A denture processing technology using a resin working model comprises the following steps:

(1) carrying out intraoral scanning on a patient to form three-dimensional image data including an oral edentulous condition;

(2) performing work model design and missing tooth design according to the obtained three-dimensional image data, and then printing a resin work model by using a resin 3D printer; the resin working model is made of light-cured resin;

(3) importing the data obtained by the missing tooth design completed in the step (2) into five-axis linkage digital cutting equipment to directly cut the zirconia inner crown, and completing the manufacture of the all-ceramic inner crown;

(4) carrying out conventional porcelain treatment on the all-porcelain inner crown manufactured in the step (3), and then repeatedly trying on and adjusting the resin working model printed in the step (2);

(5) and firing the adjusted false tooth at the temperature of 900-940 ℃ for 30min, and then performing shape finishing, fine finishing and glazing to obtain the false tooth.

The above-mentioned embodiments are intended to illustrate the objects, technical solutions and advantages of the present invention in further detail, and it should be understood that the above-mentioned embodiments are only exemplary embodiments of the present invention, and are not intended to limit the present invention, and any modifications, equivalents, improvements and the like made within the spirit and principle of the present invention should be included in the protection scope of the present invention.

Claims (7)

1. A denture processing technology using a resin working model is characterized by comprising the following steps:

(1) carrying out intraoral scanning on a patient to form three-dimensional image data including an oral edentulous condition;

(2) performing work model design and missing tooth design according to the obtained three-dimensional image data, and then printing a resin work model by using a resin 3D printer;

(3) making an inner crown by using the data obtained by the missing tooth design completed in the step (2);

(4) carrying out porcelain applying treatment on the inner crown manufactured in the step (3), and then repeatedly trying on and adjusting the resin working model printed in the step (2);

(5) and (4) firing the adjusted false tooth at high temperature, and then performing shape trimming, finishing and glazing to obtain the false tooth.

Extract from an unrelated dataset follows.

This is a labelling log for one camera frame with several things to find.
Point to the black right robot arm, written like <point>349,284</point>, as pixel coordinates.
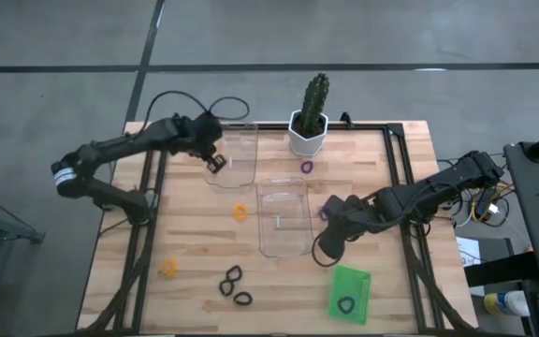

2. A denture processing technique using a resin working model according to claim 1, wherein the material of the resin working model is a light-curable resin.

3. A denture processing technology using a resin working model according to claim 1 or claim 2, wherein the resin working model is obtained by selecting a section of upper and lower jaw data near a missing tooth and printing the section of upper and lower jaw data.

4. The denture processing technology utilizing a resin working model according to claim 1, wherein the coping is a metal coping or an all-ceramic coping.

5. The denture processing technology utilizing a resin working model according to claim 4, wherein the coping is a metal coping, data obtained by missing tooth design is imported into a 3D printing device, and cobalt, chromium, molybdenum and tungsten metal powder are added to complete the manufacturing of the coping.

6. The denture processing technology utilizing the resin working model according to claim 4, wherein the inner crown is an all-ceramic inner crown, and the data obtained by designing the missing tooth is introduced into five-axis linkage digital cutting equipment to directly cut zirconia, so that the manufacture of the all-ceramic inner crown is completed.

7. The denture processing technology utilizing a resin working model according to claim 4, wherein when the inner crown is a full ceramic inner crown, the high-temperature firing in step (5) is carried out at 900-935 ℃ for 30 min; when the inner crown is a metal inner crown, the high-temperature firing temperature in the step (5) is 900-.